[Git][ghc/ghc][wip/supersven/imulMayOflo_x86] 2 commits: x86 CodeGen: Implement MO_S_MulMayOflo for W8

Fri Jun 30 08:28:43 UTC 2023


Sven Tennie pushed to branch wip/supersven/imulMayOflo_x86 at Glasgow Haskell Compiler / GHC


Commits:
7493dad6 by Sven Tennie at 2023-06-30T08:28:22+00:00
x86 CodeGen: Implement MO_S_MulMayOflo for W8

This case wasn't handled before.
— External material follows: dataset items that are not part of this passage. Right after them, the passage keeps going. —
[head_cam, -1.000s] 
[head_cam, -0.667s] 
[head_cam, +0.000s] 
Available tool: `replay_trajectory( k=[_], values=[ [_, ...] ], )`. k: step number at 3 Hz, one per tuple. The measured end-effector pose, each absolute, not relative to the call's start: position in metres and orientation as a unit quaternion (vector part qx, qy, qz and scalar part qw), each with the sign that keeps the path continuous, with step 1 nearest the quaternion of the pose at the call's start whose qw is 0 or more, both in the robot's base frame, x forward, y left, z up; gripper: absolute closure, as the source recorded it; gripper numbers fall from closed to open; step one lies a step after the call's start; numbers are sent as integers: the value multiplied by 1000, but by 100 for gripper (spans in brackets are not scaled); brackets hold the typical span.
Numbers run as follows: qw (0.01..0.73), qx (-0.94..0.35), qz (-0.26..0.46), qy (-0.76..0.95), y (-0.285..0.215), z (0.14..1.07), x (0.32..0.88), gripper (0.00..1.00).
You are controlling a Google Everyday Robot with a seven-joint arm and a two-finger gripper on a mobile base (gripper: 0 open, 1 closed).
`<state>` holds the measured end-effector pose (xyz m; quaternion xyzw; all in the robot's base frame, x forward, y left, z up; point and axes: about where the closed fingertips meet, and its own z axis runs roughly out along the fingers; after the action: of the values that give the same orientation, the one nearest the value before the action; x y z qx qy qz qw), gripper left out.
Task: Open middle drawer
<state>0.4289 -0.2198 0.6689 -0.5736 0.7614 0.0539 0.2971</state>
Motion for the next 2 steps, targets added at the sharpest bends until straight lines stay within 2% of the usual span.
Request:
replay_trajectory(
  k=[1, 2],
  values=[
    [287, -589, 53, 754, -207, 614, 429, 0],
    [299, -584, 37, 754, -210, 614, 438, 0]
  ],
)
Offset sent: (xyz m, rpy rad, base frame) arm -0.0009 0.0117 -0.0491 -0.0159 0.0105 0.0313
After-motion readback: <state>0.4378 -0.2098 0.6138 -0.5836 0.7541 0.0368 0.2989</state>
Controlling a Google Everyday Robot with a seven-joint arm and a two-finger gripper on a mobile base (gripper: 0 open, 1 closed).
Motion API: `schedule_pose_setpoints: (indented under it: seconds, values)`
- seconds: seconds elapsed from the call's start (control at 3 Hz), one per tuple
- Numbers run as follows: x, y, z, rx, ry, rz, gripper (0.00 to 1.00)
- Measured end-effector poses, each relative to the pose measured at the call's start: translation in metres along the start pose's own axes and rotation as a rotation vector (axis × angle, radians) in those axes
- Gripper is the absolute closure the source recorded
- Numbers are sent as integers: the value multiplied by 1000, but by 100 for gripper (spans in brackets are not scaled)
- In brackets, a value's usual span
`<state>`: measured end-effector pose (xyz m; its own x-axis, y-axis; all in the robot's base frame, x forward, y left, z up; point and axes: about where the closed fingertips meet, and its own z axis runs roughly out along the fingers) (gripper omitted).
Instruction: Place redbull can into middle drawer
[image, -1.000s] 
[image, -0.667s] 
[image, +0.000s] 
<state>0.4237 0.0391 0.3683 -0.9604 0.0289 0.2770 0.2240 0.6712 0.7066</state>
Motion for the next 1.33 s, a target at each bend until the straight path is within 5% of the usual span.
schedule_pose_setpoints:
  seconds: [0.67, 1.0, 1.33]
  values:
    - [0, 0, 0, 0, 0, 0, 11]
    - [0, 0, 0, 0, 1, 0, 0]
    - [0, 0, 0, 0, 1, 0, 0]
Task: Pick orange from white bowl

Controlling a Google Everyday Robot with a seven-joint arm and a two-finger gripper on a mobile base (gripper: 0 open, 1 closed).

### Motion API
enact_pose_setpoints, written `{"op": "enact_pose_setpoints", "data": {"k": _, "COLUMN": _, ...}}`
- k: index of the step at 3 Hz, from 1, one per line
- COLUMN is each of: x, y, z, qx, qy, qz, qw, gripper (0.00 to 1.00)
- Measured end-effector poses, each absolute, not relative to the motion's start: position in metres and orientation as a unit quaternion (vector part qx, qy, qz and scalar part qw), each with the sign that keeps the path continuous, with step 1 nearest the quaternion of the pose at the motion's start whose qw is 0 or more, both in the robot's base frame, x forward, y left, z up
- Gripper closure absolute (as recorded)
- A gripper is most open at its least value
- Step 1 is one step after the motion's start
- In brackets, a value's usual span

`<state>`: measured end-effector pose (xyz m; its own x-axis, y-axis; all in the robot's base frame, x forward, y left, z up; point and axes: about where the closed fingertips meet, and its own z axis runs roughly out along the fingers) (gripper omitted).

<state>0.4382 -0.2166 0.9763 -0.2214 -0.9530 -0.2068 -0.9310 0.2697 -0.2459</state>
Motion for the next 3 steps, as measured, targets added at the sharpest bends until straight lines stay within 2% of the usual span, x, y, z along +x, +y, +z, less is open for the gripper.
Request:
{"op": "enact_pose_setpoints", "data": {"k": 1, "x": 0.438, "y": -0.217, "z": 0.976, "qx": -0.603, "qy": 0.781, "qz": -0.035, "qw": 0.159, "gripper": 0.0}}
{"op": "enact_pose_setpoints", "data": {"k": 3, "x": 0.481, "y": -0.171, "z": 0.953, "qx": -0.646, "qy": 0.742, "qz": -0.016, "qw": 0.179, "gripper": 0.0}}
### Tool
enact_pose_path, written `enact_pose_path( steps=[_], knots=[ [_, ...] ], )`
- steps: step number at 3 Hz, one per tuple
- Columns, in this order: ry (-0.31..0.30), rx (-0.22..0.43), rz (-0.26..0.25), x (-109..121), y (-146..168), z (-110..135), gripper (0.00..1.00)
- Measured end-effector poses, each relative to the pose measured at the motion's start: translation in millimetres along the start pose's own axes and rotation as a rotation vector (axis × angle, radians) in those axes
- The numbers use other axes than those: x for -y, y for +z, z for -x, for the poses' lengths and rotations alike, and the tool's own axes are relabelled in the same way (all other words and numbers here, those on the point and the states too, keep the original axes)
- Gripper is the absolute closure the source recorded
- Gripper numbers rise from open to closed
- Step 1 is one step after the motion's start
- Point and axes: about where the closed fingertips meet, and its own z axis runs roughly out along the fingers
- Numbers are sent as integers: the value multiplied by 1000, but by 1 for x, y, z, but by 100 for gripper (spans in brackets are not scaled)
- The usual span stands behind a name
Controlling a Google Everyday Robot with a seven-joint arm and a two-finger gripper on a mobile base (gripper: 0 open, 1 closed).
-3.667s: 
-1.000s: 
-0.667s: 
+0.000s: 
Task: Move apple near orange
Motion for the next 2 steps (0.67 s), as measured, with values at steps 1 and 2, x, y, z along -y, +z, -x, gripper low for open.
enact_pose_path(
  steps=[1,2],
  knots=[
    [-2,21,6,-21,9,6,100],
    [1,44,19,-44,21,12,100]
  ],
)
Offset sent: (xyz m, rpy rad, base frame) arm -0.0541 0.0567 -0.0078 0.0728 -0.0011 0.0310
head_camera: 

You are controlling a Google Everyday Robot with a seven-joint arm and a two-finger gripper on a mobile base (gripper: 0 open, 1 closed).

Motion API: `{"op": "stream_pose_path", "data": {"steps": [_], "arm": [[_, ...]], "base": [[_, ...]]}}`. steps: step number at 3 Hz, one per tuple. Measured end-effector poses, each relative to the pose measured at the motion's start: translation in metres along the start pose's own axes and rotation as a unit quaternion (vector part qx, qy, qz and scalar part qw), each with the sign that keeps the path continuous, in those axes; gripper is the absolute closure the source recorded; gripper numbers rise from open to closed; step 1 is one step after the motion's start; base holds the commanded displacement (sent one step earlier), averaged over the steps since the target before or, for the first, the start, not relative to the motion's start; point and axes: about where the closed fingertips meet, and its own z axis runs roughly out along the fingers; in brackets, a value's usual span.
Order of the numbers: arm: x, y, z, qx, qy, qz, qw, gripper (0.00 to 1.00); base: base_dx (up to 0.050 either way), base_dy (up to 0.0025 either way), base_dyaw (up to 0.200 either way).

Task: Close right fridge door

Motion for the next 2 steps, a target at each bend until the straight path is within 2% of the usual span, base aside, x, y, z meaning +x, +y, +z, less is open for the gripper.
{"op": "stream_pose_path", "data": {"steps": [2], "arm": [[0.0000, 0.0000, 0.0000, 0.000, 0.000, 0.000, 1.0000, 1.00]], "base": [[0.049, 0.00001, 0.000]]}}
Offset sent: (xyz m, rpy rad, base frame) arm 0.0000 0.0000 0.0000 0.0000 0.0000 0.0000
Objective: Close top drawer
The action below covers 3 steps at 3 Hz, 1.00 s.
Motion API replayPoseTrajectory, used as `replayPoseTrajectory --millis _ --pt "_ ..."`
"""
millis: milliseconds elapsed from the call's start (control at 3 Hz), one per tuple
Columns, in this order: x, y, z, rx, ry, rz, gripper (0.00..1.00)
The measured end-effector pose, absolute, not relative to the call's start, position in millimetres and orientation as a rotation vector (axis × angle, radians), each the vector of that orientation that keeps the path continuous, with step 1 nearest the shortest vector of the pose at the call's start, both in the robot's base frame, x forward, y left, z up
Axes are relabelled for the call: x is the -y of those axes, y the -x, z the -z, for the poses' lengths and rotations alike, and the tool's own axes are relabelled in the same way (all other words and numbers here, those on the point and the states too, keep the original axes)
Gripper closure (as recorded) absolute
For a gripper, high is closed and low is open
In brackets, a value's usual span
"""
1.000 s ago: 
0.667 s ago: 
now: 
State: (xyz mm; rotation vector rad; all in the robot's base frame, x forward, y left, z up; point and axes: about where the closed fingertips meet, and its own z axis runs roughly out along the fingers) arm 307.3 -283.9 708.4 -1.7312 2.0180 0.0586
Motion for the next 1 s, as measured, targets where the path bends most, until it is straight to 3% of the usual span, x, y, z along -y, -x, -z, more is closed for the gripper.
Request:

But, the test-primops test suite showed
that it actually might appear.

- - - - -
8b601d25 by Sven Tennie at 2023-06-30T08:28:30+00:00
Add test for %mulmayoflo primop

- - - - -


4 changed files:

- compiler/GHC/CmmToAsm/X86/CodeGen.hs
- + testsuite/tests/codeGen/should_run/MulMayOflo.hs
- + testsuite/tests/codeGen/should_run/MulMayOflo_cmm.cmm
- testsuite/tests/codeGen/should_run/all.T


Changes:

=====================================
compiler/GHC/CmmToAsm/X86/CodeGen.hs
=====================================
@@ -966,8 +966,29 @@ getRegister' _ is32Bit (CmmMachOp mop [x, y]) = -- dyadic MachOps
 
         return (Fixed format eax code)
 
-
     imulMayOflo :: Width -> CmmExpr -> CmmExpr -> NatM Register
+    imulMayOflo W8 a b = do
+         -- The general case (W16, W32, W64) doesn't work for W8 as its
+         -- multiplication doesn't use two registers.
+         --
+         -- The plan is:
+         -- 1. truncate and sign-extend a and b to 8bit width
+         -- 2. multiply a' = a * b in 32bit width
+         -- 3. copy and sign-extend 8bit from a' to c
+         -- 4. compare a' and c: they are equal if there was no overflow
+         (a_reg, a_code) <- getNonClobberedReg a
+         (b_reg, b_code) <- getNonClobberedReg b
+         let
+             code = a_code `appOL` b_code `appOL`
+                        toOL [
+                           MOVSxL II8 (OpReg a_reg) (OpReg a_reg),
+                           MOVSxL II8 (OpReg b_reg) (OpReg b_reg),
+                           IMUL II32 (OpReg b_reg) (OpReg a_reg),
+                           MOVSxL II8 (OpReg a_reg) (OpReg eax),
+                           CMP II16 (OpReg a_reg) (OpReg eax),
+                           SETCC NE (OpReg eax)
+                        ]
+         return (Fixed II8 eax code)
     imulMayOflo rep a b = do
          (a_reg, a_code) <- getNonClobberedReg a
          b_code <- getAnyReg b


=====================================
testsuite/tests/codeGen/should_run/MulMayOflo.hs
=====================================
@@ -0,0 +1,13 @@
+{-# LANGUAGE ForeignFunctionInterface #-}
+{-# LANGUAGE GHCForeignImportPrim #-}
+{-# LANGUAGE MagicHash #-}
+{-# LANGUAGE UnliftedFFITypes #-}
+
+module Main where
+
+import GHC.Exts
+
+foreign import prim "runCmmzh" runCmmzh# :: Word# -> Word#
+
+main :: IO ()
+main = print . show $ W# (runCmmzh# 42##)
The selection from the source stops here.